I find this hard to believe. I’m sure you had some conversations with others which allowed you to arrive at these conclusions. In particular, your Intelligence Explosion Microeconomics paper uses the data from the evolution of humans to make the case that making intelligence higher was easy for evolution once the ball got rolling, which is not the null string.
- Eliezer Yudkowsky 6 Jun 2022 3:08 UTC
  12 points
  6
  Parent
  Null string socially. I obviously was allowed to look at the external world to form these conclusions, which is not the same as needing somebody to nag me into doing so.
  - Garrett Baker 6 Jun 2022 3:26 UTC
    9 points
    3
    Parent
    This makes more sense. I think you should clarify that this is what you mean when talking about the null string analogy in the future, especially when talking about what thinking about hard-to-think-about topics should look like. It seems fine, and probably useful, as long as you know it’s a vast overstatement, but because it’s a vast overstatement, it doesn’t actually provide that much actionable advice.
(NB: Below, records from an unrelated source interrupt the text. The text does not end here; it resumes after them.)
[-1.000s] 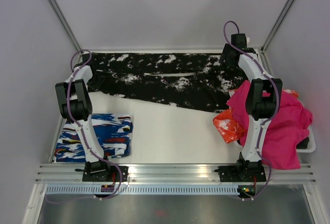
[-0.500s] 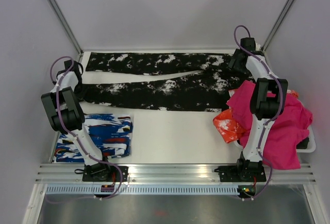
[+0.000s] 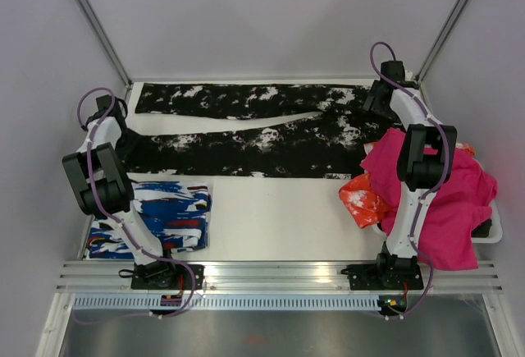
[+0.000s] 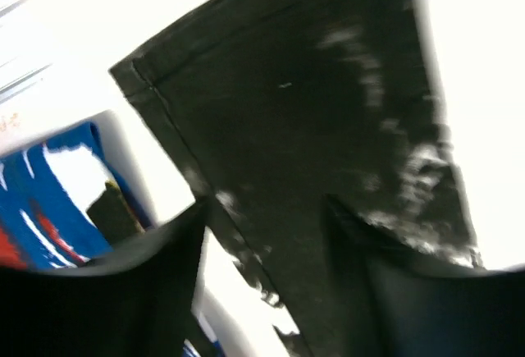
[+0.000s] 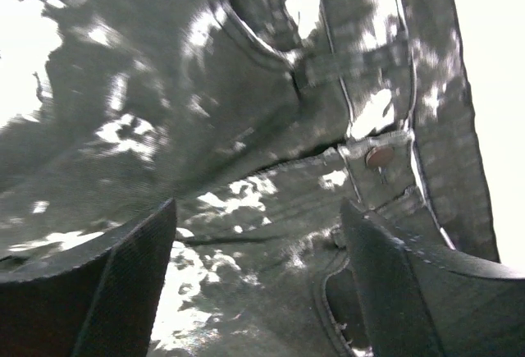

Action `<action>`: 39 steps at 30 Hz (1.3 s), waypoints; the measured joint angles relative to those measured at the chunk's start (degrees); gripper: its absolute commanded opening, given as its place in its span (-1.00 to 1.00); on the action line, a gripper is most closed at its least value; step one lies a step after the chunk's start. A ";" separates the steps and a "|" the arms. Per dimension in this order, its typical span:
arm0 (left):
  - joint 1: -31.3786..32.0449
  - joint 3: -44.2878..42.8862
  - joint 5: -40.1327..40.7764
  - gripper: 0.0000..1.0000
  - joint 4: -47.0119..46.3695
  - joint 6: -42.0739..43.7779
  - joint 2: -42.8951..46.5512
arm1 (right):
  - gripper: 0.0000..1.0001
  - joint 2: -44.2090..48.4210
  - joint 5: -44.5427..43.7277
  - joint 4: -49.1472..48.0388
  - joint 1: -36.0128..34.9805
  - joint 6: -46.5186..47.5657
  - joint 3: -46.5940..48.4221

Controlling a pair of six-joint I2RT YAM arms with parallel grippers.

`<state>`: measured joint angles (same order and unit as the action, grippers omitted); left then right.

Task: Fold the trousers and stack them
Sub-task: Flatten the trousers out

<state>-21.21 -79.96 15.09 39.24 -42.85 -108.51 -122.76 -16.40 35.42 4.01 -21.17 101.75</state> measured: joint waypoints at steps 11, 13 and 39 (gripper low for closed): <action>8.52 -23.10 -1.46 0.36 -9.60 11.96 -2.95 | -0.92 -3.19 6.88 -9.11 -0.02 3.65 10.49; 10.27 -27.21 -2.45 0.18 -12.96 11.91 -6.34 | -0.88 -5.33 9.05 -11.74 -0.13 3.65 11.78; 12.87 -43.32 -9.64 -0.95 -13.99 -15.23 -36.98 | -0.95 -24.61 10.10 -7.61 -3.21 -3.15 26.84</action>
<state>-8.34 -123.28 5.45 25.26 -58.08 -145.49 -147.37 -6.31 27.81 0.80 -24.32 128.60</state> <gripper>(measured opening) 0.025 0.012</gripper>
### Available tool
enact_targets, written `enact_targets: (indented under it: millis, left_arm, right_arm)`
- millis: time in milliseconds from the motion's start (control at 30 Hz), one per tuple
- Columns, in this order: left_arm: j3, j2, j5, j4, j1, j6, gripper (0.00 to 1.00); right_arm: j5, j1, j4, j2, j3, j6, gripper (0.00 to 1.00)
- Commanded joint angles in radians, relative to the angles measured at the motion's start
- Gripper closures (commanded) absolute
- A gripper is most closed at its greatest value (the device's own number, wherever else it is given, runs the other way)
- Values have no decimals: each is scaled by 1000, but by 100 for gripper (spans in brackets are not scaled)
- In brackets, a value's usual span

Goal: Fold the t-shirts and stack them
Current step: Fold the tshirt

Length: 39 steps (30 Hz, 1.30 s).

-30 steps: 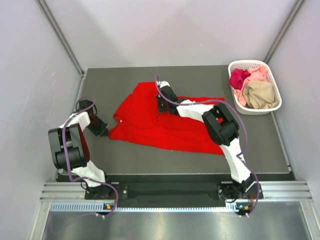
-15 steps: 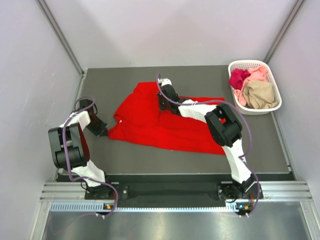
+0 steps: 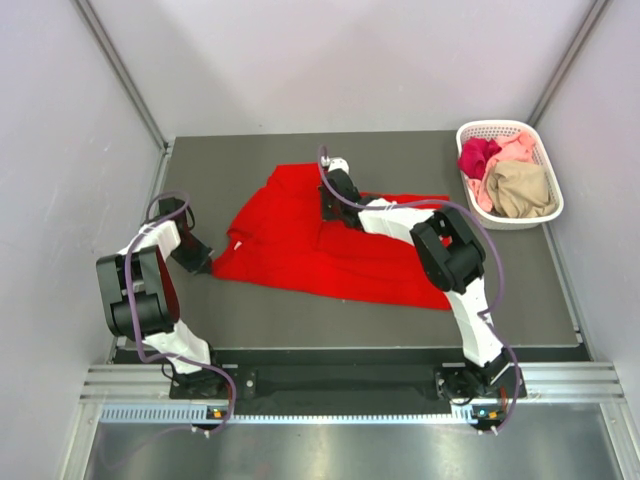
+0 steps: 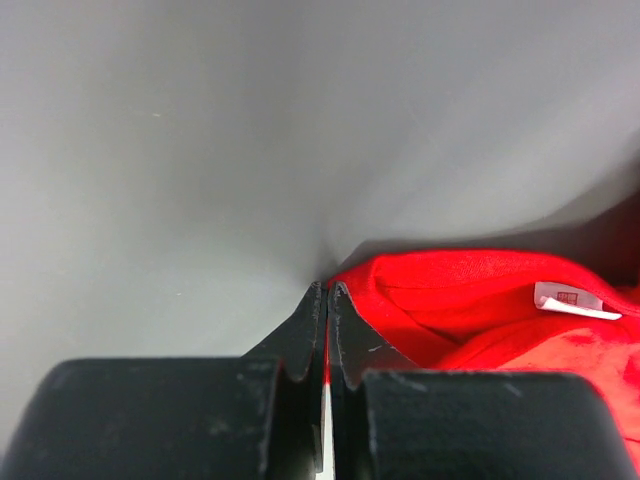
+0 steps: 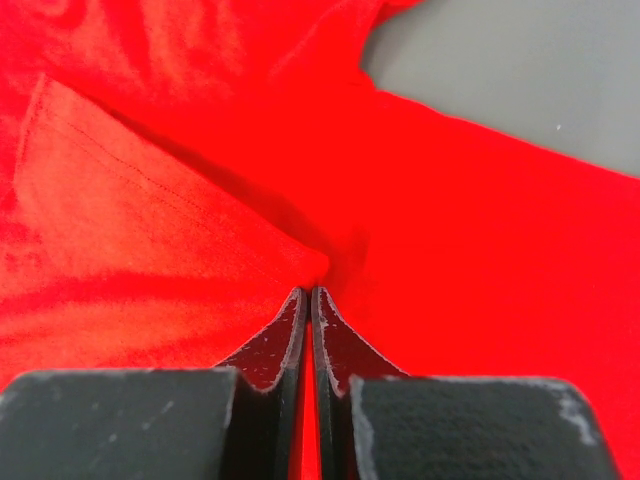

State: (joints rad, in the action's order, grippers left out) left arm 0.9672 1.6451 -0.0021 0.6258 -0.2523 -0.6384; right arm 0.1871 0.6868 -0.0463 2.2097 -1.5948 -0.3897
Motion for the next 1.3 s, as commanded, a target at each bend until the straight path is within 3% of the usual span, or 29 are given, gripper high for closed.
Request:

    Concretely, instead of talking about the null string, it would be more helpful if you talked about the amount of discussion it should take a prospective researcher to reach correct conclusions. From literal null-string for the optimal agent, to vague pointing in the correct direction for a pretty good researcher, to a fully formal and certain proof listing every claim and counter-claim imaginable for someone who probably shouldn’t go into alignment.
- Rob Bensinger 6 Jun 2022 3:15 UTC
  6 points
  1
  Parent
  If you read the linked tweet (https://twitter.com/ESYudkowsky/status/1500863629490544645), it’s talking about the persuasion/convincing/pushing you need in addition to whatever raw data makes it possible to reach the conclusion; it’s not saying that humans can get by without any Bayesian evidence about the external world.
  - Garrett Baker 6 Jun 2022 3:19 UTC
    4 points
    0
    Parent
    I did read the linked tweet, and now that you bring it up, my third sentence doesn’t apply. But I think my first & second sentences do still apply (ignoring Eliezer’s recent clarification).